From the data below, copy out every line in which the word "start" occurs.

■ DATA SECTION ■
-- Opening Marker --

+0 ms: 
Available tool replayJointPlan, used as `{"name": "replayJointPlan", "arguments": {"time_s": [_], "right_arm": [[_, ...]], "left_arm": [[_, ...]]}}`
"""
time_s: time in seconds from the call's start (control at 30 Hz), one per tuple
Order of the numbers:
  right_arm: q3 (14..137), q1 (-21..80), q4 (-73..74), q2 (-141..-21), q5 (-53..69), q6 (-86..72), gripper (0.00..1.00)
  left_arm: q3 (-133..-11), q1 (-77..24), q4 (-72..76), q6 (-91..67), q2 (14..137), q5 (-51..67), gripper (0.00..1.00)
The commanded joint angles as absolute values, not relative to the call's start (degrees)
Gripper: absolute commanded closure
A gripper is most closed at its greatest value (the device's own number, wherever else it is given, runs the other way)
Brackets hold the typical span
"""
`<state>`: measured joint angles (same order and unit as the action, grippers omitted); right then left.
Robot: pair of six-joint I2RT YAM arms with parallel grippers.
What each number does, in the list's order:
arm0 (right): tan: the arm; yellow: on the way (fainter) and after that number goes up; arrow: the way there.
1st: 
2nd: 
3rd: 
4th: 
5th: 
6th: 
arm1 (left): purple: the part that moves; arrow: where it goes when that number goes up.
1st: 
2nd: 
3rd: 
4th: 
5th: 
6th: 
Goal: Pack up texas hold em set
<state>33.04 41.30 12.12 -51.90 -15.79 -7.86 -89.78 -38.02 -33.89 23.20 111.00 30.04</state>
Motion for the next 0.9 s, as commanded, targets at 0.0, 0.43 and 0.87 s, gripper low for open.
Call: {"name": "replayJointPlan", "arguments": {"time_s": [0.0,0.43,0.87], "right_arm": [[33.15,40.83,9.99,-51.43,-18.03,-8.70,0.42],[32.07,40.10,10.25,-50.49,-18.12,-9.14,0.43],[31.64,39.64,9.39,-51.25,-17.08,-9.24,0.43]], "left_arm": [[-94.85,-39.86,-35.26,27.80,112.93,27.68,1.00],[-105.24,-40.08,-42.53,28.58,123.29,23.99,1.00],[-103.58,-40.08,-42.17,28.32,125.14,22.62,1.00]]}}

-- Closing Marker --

■ REPLY TO THE EXERCISE ■
time_s: time in seconds from the call's start (control at 30 Hz), one per tuple
The commanded joint angles as absolute values, not relative to the call's start (degrees)

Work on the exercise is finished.